A studbook society was founded in 1879 by Frisian farmers and landowners who had gathered to found the Fries Rundvee Stamboek (FRS) The Paardenstamboek ("horse stud book") was published in 1880 and initially registered both Friesian horses and a group of heavy warmblood breeds, including Ostfriesen and Alt-Oldenburgers, collectively known as "Bovenlanders".  At the time, the Friesian horse was declining in numbers, and was being replaced by the more fashionable Bovenlanders, both directly, and by crossbreeding Bovenlander stallions on Friesian mares. This had already virtually exterminated the pure Friesian in significant parts of the province in 1879, which made the inclusion of Bovenlanders necessary. While the work of the society led to a revival of the breed in the late 19th century, it also resulted in the sale and disappearance of many of the best stallions from the breeding area, and Friesian horse populations dwindled.  By the early 20th century, the number of available breeding stallions was down to three. Therefore, in 1906, the two parts of the registry were joined, and the studbook was renamed the Friesch Paarden Stamboek (FPS) in 1907."
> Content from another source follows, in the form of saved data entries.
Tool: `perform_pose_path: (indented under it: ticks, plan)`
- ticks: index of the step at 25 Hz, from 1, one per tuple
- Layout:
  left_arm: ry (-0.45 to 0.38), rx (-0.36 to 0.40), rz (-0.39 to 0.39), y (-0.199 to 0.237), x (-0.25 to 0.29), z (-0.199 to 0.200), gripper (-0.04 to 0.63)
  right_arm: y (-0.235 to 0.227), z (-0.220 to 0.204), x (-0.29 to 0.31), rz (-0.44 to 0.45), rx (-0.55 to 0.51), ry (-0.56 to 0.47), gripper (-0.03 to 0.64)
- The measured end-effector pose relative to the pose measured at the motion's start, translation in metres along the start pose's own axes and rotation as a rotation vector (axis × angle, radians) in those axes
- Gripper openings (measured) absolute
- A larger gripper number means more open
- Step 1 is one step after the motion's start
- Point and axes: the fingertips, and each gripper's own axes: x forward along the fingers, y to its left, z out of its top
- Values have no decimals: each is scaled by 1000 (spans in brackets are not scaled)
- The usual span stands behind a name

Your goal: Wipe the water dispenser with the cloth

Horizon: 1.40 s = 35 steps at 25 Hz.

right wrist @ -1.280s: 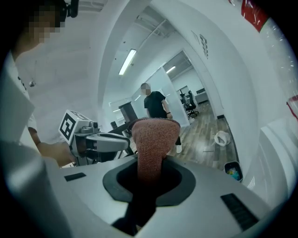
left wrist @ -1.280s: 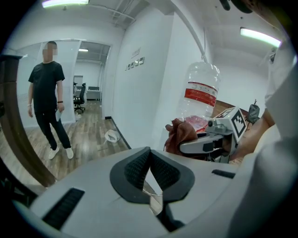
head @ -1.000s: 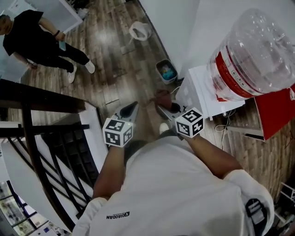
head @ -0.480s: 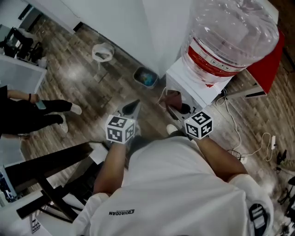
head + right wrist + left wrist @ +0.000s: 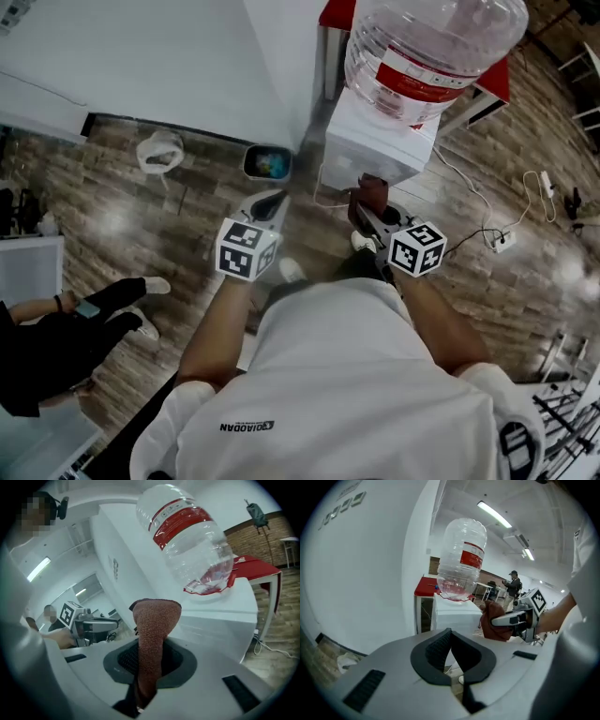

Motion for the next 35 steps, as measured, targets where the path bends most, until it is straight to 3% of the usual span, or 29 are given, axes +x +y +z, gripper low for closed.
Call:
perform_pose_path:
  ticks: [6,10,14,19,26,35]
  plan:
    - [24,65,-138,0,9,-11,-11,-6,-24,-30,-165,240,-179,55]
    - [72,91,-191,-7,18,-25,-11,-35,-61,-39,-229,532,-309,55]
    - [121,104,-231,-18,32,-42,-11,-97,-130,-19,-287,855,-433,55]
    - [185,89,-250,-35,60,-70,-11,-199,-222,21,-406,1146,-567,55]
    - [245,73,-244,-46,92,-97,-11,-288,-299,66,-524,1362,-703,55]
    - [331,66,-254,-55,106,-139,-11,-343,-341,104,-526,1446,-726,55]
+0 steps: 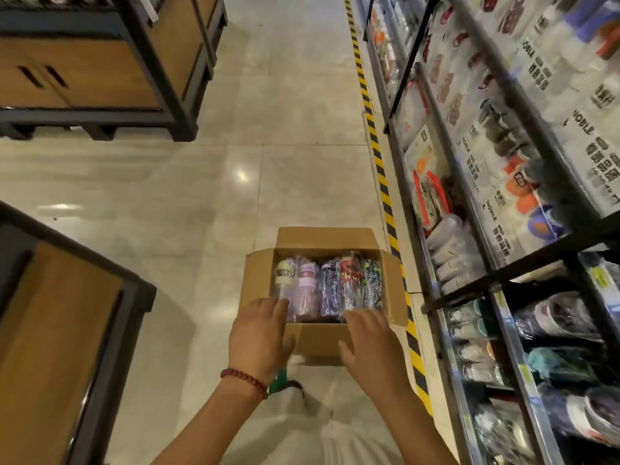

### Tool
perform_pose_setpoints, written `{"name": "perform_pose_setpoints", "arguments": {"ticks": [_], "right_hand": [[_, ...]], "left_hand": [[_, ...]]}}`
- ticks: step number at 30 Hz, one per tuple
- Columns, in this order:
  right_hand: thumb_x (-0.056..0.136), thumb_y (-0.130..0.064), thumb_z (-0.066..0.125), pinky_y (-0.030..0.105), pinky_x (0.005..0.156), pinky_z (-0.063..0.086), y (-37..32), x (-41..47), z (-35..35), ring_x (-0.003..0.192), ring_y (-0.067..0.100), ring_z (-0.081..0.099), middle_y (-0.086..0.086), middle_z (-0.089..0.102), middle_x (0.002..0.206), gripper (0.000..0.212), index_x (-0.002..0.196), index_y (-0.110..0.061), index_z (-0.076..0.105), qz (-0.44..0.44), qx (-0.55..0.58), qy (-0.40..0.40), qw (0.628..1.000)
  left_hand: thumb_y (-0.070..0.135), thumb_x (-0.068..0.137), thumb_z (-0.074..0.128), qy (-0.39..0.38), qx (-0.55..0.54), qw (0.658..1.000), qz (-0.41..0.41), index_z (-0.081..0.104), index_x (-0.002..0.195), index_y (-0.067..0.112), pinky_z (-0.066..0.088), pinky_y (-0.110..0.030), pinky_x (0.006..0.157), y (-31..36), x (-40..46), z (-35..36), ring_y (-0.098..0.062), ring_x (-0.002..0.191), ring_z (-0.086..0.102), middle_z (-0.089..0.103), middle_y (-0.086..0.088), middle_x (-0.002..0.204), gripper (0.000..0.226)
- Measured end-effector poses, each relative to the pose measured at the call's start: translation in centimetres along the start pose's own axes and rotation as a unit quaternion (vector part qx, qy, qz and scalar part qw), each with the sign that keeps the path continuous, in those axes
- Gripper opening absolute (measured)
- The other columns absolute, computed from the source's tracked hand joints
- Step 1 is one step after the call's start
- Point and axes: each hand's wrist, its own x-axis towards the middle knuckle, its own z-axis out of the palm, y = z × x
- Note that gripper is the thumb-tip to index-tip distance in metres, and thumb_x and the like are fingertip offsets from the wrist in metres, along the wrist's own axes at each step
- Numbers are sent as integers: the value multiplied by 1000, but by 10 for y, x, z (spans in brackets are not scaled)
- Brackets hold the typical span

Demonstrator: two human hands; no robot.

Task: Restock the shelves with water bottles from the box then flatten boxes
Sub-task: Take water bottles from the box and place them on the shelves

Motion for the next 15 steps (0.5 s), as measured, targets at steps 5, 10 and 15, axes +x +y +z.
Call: {"name": "perform_pose_setpoints", "arguments": {"ticks": [5,10,15], "right_hand": [[49,-29,91,28,60,54,-10,49,11,84,20,66,-5,67,88,47,89,-19,68,6,-19,-56,998],[72,-22,79,36,78,52,7,104,33,97,25,60,1,65,103,35,104,-16,66,22,29,-105,994],[74,-17,76,36,82,50,53,168,70,102,28,58,3,62,107,35,107,-12,64,47,51,-141,988]], "left_hand": [[36,43,90,-21,21,999,-18,69,87,17,54,-29,56,-23,43,8,-18,66,63,68,1,77,52],[40,43,90,-55,26,997,-44,69,92,18,55,-29,60,-37,102,35,-21,71,65,69,-1,83,58],[34,54,84,-115,-13,991,-66,63,88,18,45,-28,54,-33,171,82,-22,66,58,63,0,77,43]]}}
In 1913 a society, Het Friesch Paard, was founded to protect and promote the breed. By 1915 it had convinced FPS to split registration into two groups. By 1943, the breeders of non-Friesian horses left the FPS completely to form a separate association, which later became the Koninklijk Warmbloed Paardenstamboek Nederland (Royal Warmblood Studbook of the Netherlands (KWPN).

Displacement by petroleum-powered farm equipment on dairy farms also was a threat to the survival of Friesian horse. The last draught function performed by Friesians on a significant scale was on farms that raised dairy cattle. World War II slowed the process of displacement, allowing the population and popularity of the breed to rebound. Important in the initial stage of the recovery of the breed was due to the family owned Circus Strassburger, who, having fled Nazi Germany for the Low Countries, discovered the show qualities of the breed and demonstrated its abilities outside of its local breeding area during and after the Nazi occupation

Uses

As use in agricultural pursuits declined, the Friesian became popular for recreational uses. Today, about seven percent of the horses in the Netherlands are Friesians.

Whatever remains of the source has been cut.